1. A Lower Rent Rate
In most markets, the rent that a landlord asks for a corporate lease is rarely what he or she will settle for in a negotiation. Upfront, they won't tell you this. In addition, they also might not let you know what combination of terms will unlock the lowest rent, or how much you need to offer to get them to be willing to enter into a negotiation with you. While starting with an offer that is below their asking rate is the first step, the rest of the process can require give and take and careful negotiation.
2. Free Rent
As a concession to get you to move in, you may be able to get a few months of free rent thrown in on a lease of some length. This is reasonable because there is probably a period that you have control of the space but you cannot use it -- such as during construction or moving. At the same time, landlords also realize that signing a lease and all that goes into it is expensive for you, and many are willing to help reduce that burden for you.
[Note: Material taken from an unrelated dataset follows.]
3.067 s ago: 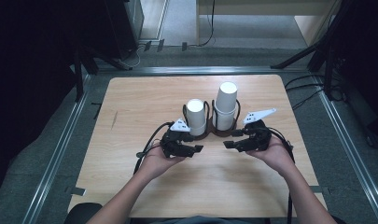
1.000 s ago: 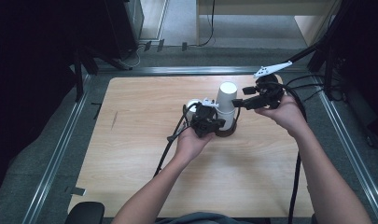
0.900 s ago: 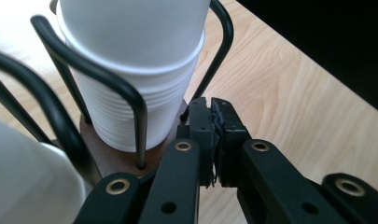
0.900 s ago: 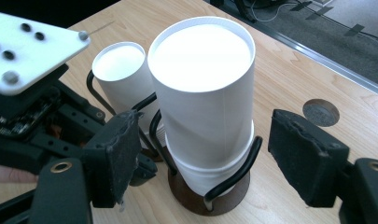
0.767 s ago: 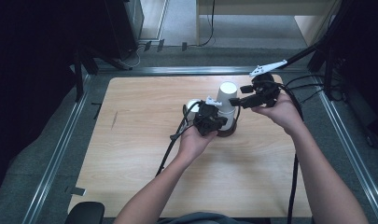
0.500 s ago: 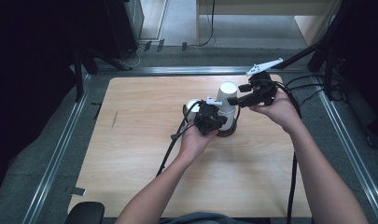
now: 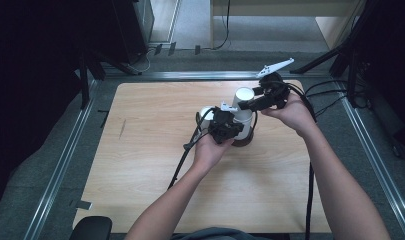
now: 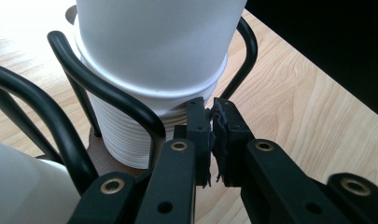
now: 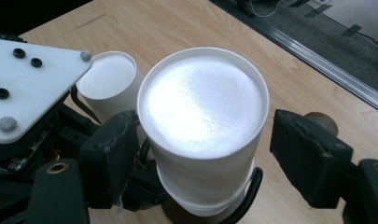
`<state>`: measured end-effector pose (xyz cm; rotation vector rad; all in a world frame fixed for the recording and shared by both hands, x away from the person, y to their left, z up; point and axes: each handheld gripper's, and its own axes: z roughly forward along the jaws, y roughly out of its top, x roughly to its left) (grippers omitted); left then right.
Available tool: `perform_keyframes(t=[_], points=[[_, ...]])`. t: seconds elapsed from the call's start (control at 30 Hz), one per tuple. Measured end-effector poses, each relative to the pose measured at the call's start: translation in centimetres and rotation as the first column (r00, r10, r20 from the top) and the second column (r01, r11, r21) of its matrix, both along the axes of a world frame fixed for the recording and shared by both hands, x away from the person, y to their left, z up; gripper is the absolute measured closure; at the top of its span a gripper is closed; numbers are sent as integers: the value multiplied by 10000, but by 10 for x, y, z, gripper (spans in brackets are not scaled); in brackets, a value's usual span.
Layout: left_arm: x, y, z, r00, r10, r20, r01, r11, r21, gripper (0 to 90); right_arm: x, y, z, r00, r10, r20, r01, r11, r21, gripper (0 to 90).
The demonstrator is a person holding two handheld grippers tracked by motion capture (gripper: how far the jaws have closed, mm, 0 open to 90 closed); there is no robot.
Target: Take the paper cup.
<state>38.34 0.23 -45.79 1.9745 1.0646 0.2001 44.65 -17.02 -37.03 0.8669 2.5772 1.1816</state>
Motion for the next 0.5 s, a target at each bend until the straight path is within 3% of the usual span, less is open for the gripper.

Whether you get free rent, how much you get, whether or not it also includes expenses, and other factors are all subject to negotiation.
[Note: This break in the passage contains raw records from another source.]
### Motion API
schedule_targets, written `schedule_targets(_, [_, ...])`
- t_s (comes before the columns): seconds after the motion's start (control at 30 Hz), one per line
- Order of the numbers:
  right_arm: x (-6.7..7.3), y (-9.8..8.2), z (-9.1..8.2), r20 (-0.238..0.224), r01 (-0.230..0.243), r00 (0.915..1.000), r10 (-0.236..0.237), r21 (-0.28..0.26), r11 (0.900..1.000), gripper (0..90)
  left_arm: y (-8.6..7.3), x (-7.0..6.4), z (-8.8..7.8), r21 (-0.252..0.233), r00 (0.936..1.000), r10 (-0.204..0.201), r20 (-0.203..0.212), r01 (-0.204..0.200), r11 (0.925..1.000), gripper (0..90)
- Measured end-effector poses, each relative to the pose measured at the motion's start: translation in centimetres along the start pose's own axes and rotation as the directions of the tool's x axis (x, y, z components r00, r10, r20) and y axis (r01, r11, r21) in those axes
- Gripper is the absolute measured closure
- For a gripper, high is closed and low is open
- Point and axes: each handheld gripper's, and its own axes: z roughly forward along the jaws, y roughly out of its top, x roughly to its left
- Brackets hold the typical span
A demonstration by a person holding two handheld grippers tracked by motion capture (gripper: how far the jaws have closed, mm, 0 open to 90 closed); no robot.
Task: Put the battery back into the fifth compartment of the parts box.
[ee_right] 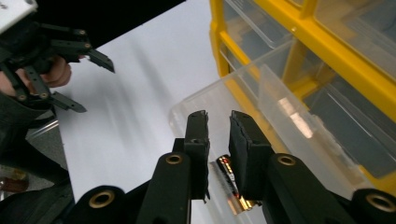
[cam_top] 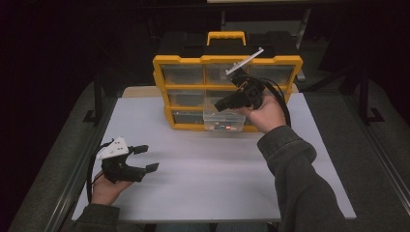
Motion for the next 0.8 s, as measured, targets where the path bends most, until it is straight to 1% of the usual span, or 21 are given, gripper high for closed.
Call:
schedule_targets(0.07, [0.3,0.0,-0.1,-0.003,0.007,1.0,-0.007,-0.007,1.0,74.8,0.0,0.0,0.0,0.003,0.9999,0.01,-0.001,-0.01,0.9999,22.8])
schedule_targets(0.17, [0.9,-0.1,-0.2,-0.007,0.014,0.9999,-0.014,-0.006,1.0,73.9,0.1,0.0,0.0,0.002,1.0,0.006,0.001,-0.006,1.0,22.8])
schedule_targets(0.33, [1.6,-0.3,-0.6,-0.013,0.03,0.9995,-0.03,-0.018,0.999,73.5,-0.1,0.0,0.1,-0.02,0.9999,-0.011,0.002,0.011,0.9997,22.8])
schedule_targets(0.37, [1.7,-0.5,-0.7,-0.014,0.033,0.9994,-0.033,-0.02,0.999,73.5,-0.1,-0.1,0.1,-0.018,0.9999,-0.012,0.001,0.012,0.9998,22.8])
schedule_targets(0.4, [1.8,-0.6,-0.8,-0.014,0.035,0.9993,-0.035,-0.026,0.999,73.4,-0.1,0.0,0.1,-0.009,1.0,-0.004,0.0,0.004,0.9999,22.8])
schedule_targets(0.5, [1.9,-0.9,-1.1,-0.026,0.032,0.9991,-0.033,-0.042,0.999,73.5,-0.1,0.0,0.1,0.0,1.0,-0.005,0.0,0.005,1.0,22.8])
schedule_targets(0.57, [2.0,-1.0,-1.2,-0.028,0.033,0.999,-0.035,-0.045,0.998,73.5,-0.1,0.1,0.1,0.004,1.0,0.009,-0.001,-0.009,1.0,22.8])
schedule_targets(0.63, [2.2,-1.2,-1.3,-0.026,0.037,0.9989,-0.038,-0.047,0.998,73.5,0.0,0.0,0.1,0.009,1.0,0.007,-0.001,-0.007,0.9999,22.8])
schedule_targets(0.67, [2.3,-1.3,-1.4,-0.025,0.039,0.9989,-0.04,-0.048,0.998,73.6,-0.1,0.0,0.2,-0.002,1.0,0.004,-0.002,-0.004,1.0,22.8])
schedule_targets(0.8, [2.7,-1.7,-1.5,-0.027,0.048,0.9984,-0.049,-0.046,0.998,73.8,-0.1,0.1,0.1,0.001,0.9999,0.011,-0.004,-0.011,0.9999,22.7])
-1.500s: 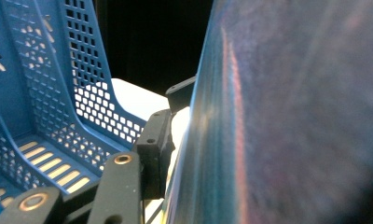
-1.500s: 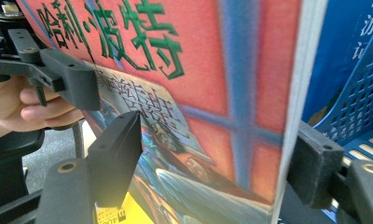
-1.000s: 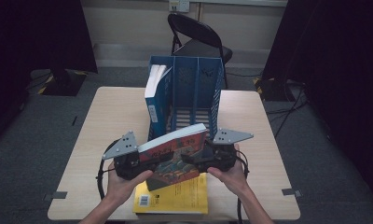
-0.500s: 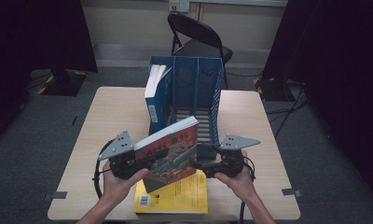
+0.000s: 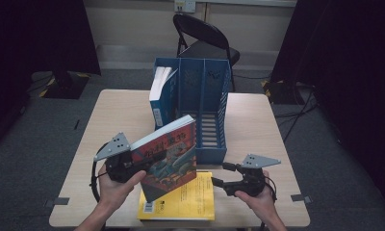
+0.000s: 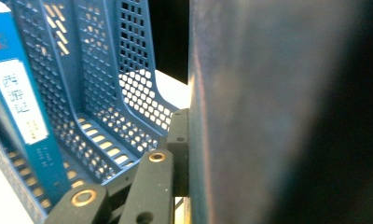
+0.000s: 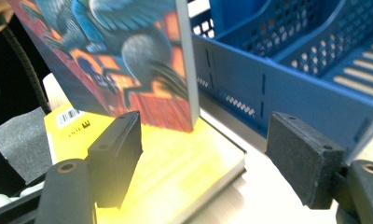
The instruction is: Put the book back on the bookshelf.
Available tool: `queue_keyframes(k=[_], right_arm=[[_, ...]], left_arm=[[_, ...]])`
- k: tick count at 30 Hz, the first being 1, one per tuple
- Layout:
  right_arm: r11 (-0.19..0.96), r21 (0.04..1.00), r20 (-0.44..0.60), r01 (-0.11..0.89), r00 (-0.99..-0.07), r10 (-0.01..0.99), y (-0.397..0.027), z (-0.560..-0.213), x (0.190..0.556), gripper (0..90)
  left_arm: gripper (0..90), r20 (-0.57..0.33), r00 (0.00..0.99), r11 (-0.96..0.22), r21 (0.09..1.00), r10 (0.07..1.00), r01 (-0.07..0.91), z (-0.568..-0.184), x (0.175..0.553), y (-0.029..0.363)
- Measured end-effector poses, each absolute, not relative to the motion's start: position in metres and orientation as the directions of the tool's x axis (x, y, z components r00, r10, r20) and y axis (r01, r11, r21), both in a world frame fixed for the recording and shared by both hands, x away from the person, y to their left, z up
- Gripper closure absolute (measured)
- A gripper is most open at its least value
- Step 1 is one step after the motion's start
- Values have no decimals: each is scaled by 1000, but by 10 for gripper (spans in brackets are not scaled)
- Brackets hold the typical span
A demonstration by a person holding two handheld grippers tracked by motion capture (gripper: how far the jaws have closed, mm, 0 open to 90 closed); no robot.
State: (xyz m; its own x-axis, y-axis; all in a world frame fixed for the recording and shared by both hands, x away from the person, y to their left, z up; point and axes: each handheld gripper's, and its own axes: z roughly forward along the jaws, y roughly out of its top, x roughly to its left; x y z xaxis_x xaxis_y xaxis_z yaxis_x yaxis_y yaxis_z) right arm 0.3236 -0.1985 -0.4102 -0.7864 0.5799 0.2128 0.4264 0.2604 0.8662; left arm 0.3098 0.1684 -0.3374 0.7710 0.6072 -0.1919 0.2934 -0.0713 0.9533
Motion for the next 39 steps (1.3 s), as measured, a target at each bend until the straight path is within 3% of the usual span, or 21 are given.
queue_keyframes(k=[9, 39], right_arm=[[254, 839, 248, 482, -753, 610, -208, -429, 329, 228], [268, 824, 246, 500, -741, 625, -206, -436, 333, 206]], left_arm=[[745, -196, 755, -56, 954, 626, 295, -338, 309, 172], [747, -255, 714, 2, 942, 652, 335, -300, 320, 180]])
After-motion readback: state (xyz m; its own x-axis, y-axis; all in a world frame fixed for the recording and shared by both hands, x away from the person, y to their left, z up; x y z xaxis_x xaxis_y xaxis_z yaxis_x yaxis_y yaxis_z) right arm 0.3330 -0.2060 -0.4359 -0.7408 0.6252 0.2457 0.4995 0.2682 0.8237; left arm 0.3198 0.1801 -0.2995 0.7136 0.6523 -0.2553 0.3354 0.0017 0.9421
3. Tenant Improvement Allowances
While it's possible that you could find a space that is perfectly configured for your needs as is, many tenants work with the landlord to improve their spaces for a custom fit. Doing construction is rarely inexpensive and, at the same time, the work that gets done adds value to the building itself as well as to you as the tenant under your corporate lease. Because of this, many landlords will provide an allowance to help cover some of your construction costs. Others will help to finance those costs along with your rent payment. And some will do both. What will your landlord do? The only way to figure out is to ask and negotiate.
4. ...And More
Finally, if the landlord wants your tenancy badly enough, just about anything can be negotiated. Want a longer corporate lease term? Options to renew? Lower annual rent increases? Free after-hours heat and air-conditioning? The right to let your employees bring their dogs to work? Just ask.
Getting Maximum Concessions
Getting the most you can out of your landlord isn't an easy process. You need to understand how they think, and what they prioritize. At the same time, you have to have intimate knowledge of their competitors and of the terms that tenants like you are actually getting in the current leasing environment. If you're a local market expert, this isn't an unreasonable ask.
If, however, you are like many businesses and know your business well but are not a student of the real estate market, getting some help can be the best way to get everything possible out of your next corporate lease. Working with an experienced tenant representative lets you tap into his or her knowledge, negotiating skill, and time to make sure that you truly get everything that the market will bear.